Most of us expect that if we choose a hospital or other facility in our insurance network, then we will be treated by in-network staff. You would be wrong.
The problem is, you often won't know about, until you get the huge bill in the mail weeks later. And by that point it's too late.
The industry calls it balance billing, meaning you are being billed for the balance that insurance did not cover.
And in Arizona, it also means you are stuck appealing to your insurer to cover the bill, begging the provider to lower the price or going bankrupt trying to pay it.
It is an incredibly unfair system. But there is something you can do about it.
According to Claire McAndrew, with health insurance advocacy group, Families USA, state legislatures around the country from Washington, to Pennsylvania to Florida, are considering bills that would provide some form of consumer protections against the practice.
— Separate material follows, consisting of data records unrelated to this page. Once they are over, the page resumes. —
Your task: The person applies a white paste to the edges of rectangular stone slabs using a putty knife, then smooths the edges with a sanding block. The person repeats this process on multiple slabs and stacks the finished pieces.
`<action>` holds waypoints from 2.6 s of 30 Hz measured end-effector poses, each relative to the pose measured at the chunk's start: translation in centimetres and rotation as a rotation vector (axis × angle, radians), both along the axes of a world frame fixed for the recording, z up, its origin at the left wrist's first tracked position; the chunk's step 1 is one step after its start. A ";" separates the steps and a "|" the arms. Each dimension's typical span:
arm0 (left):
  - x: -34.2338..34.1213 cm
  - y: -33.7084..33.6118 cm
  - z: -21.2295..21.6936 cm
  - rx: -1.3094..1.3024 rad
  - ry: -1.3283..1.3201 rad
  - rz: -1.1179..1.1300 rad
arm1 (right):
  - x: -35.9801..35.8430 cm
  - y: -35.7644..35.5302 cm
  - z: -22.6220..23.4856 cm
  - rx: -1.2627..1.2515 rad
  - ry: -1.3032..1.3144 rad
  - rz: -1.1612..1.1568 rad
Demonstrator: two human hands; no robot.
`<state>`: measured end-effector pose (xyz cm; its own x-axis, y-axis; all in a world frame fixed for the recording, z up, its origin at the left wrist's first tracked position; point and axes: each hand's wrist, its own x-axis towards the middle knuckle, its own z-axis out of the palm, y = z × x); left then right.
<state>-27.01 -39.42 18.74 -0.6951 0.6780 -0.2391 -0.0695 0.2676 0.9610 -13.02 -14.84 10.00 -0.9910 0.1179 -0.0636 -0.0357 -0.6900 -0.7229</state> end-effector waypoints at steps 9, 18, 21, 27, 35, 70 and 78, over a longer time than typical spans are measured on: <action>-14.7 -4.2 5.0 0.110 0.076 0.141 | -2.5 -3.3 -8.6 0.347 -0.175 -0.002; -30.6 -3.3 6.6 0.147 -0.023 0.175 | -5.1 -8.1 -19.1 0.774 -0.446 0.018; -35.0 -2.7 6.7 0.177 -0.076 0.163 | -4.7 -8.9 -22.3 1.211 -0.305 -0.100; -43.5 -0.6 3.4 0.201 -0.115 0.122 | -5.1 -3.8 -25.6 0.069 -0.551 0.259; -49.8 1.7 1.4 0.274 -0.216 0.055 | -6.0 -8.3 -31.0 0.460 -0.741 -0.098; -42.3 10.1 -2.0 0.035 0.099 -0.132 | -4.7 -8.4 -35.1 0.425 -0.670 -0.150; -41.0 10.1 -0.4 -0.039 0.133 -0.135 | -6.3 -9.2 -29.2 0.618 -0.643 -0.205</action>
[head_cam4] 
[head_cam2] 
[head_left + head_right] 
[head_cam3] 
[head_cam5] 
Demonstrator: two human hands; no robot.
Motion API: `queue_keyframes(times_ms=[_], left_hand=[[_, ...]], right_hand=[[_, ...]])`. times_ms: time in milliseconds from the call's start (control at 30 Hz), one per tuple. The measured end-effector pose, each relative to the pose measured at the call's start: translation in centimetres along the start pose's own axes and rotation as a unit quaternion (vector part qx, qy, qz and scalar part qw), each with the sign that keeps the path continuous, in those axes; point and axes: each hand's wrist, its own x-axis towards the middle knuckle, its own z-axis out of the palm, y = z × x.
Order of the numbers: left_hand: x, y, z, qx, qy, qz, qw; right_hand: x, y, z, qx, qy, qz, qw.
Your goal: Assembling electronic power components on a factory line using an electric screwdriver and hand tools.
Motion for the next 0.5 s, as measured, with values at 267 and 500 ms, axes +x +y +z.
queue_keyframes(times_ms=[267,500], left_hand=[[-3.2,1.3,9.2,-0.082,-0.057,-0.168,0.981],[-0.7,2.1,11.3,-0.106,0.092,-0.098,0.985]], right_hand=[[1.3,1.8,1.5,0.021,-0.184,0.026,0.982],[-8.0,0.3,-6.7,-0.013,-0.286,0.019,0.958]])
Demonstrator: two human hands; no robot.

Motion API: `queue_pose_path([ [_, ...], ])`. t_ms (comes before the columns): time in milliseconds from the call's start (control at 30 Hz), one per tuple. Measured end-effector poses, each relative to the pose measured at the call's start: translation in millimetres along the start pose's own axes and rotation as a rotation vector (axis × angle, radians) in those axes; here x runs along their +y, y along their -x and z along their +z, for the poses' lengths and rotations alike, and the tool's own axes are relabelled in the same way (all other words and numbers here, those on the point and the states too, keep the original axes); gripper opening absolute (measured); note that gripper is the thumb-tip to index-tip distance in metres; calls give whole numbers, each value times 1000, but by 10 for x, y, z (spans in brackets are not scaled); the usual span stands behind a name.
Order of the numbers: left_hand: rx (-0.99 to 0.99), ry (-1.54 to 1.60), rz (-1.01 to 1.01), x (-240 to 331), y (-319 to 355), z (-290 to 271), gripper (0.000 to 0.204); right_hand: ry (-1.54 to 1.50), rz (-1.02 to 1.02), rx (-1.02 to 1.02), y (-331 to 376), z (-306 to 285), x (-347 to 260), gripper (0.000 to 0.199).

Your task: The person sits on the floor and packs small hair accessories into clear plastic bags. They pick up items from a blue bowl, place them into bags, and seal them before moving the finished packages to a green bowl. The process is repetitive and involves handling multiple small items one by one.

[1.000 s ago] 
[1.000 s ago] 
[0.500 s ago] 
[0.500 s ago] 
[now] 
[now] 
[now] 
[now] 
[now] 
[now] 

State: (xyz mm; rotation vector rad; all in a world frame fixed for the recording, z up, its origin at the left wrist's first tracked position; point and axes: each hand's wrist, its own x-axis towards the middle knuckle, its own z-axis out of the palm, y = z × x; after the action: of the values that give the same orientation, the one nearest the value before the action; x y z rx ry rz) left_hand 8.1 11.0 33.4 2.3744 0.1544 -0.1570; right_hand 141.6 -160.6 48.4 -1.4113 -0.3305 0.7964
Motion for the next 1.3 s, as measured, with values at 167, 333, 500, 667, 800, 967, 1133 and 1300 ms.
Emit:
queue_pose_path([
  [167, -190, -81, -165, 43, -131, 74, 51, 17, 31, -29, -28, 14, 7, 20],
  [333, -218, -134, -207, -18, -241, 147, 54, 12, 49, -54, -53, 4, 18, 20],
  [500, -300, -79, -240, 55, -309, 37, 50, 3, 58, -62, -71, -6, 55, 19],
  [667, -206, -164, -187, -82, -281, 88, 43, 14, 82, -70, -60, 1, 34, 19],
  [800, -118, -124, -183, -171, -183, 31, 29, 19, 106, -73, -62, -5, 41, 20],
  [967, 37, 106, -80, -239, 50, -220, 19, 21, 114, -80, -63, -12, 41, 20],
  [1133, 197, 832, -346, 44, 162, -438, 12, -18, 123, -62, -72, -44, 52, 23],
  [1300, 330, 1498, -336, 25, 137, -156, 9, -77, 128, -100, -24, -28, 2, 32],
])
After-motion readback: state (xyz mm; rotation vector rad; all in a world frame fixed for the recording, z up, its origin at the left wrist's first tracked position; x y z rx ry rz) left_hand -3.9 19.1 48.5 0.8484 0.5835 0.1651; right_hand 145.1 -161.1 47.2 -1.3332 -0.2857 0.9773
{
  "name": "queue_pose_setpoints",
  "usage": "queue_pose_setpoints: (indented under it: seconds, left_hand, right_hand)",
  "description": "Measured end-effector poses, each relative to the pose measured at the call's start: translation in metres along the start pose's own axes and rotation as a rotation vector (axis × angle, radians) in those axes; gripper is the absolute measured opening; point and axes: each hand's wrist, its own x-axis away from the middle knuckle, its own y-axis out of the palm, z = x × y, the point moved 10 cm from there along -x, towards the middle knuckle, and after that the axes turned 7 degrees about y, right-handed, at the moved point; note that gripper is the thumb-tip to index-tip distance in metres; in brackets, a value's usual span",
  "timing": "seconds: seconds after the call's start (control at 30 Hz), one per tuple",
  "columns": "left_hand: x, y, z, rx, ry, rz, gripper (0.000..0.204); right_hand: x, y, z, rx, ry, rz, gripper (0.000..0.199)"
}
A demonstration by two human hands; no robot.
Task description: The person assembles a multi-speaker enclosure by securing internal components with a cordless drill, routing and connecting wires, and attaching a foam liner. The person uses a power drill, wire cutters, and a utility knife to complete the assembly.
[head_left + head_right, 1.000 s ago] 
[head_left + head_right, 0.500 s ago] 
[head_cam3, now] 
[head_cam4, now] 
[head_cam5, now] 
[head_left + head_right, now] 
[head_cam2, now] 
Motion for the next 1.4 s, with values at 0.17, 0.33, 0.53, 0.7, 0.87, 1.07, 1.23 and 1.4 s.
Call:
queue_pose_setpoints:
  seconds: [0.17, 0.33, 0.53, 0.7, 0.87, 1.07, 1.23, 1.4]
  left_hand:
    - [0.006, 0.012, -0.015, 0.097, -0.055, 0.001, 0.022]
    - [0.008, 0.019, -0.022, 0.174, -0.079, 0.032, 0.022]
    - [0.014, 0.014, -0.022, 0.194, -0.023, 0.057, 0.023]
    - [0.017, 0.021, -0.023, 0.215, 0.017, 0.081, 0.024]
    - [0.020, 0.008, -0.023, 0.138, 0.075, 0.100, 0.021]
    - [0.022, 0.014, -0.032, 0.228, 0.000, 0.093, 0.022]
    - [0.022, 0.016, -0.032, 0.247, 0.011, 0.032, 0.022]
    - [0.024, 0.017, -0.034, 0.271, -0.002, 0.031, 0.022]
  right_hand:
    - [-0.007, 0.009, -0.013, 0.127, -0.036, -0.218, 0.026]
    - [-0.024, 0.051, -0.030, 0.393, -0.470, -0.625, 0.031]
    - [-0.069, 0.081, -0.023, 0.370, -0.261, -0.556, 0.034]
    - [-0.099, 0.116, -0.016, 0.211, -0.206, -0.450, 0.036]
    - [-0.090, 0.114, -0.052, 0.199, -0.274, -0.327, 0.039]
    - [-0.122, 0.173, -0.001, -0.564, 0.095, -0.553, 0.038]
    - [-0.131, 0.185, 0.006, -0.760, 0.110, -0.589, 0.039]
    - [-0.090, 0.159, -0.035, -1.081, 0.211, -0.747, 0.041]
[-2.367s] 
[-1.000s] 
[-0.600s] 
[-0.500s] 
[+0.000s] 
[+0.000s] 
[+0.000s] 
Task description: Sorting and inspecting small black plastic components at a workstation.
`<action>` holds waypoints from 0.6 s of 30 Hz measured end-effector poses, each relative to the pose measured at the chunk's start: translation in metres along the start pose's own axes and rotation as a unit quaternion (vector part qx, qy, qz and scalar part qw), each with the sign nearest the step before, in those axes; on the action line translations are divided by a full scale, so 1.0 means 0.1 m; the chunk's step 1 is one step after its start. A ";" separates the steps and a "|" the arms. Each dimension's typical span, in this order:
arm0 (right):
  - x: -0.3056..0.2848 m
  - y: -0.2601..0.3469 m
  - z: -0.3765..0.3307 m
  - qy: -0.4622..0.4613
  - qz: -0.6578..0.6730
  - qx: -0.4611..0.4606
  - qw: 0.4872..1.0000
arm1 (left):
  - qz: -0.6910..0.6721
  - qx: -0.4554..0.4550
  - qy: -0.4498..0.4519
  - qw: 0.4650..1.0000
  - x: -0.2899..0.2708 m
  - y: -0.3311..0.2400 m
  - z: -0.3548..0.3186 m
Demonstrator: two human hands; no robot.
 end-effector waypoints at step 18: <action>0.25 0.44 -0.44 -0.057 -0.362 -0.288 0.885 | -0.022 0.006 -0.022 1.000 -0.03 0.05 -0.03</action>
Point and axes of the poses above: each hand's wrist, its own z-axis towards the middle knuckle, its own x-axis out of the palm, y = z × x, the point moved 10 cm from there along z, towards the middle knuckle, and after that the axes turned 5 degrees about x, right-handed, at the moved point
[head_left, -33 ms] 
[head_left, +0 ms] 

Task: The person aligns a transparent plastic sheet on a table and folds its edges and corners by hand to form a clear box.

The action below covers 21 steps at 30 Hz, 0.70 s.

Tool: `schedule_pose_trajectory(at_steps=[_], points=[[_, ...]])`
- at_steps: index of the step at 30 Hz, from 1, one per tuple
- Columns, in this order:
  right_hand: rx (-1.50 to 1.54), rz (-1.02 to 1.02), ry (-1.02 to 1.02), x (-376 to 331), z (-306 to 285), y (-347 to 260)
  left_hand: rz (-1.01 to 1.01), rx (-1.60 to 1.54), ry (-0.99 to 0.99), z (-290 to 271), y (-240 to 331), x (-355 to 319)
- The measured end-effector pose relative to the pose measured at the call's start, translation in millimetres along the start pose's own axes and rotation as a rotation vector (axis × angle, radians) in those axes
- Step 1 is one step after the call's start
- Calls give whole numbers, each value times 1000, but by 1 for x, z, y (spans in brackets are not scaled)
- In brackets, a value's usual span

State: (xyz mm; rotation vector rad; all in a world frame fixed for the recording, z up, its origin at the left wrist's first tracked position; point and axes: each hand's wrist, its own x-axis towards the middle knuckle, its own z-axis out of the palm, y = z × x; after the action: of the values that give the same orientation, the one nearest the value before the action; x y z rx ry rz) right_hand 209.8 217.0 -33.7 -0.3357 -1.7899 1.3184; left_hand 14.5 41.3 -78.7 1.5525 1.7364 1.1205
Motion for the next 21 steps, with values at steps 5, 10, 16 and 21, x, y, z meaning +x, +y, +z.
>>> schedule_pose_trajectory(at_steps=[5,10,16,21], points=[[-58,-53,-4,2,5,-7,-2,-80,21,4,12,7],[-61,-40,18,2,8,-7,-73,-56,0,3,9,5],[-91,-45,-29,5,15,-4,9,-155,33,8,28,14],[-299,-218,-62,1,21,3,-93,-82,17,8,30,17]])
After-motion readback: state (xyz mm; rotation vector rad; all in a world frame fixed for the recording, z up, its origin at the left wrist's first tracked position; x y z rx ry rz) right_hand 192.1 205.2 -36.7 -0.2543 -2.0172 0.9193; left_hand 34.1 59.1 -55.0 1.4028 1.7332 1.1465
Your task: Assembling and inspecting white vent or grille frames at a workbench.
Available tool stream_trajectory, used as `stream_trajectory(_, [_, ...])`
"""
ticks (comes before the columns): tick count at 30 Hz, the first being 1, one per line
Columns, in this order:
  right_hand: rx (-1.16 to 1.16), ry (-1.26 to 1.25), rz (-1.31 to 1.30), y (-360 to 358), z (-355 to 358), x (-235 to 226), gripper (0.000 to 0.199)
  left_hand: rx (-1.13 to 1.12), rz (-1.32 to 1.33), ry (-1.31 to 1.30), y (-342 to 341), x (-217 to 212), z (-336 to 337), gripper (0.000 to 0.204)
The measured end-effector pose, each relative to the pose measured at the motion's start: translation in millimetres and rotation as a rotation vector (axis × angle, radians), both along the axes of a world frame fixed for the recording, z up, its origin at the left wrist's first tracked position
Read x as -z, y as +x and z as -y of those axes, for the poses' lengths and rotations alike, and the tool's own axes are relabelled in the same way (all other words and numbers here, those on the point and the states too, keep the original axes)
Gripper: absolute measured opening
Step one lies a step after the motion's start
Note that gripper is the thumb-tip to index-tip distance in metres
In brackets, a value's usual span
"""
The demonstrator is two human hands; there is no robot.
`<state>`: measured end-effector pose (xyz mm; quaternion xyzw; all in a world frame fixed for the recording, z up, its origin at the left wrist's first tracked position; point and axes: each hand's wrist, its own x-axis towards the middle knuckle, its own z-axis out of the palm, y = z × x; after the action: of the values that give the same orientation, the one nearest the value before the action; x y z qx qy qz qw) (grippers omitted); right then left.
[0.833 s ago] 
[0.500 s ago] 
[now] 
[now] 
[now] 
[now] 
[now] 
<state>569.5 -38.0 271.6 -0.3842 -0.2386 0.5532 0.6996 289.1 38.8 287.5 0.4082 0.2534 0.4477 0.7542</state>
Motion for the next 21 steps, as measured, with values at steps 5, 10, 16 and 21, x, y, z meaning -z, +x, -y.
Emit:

"There needs to be some sort of change to the system because consumers can't continue to get hit with these surprise bills," McAndrew says.
We found Texas, Maryland, California and Colorado already have laws on the books to protect consumers. Protections range from explicit mandatory disclosure that a provider is out of network, to requiring that insurers and providers having to mediate a resolution with one another--holding the patient harmless.
The strongest protections are in New York. In many cases the practice of balance billing is banned altogether. The state also requires explicit disclosures about which providers are not in-network.
But these changes didn't magically come about. Neither the insurance nor the medical industries decided out of the goodness of their hearts to crack down on balance billing. Consumers decided enough was enough and started complaining any government agency that would listen. From the state Attorney General, to the state's Department of Insurance, to your representative in the State Legislature.
If people complain frequently and loudly enough--you can't be ignored for long.
So this time don't let me know about it, tell the one's with the power to do something about it.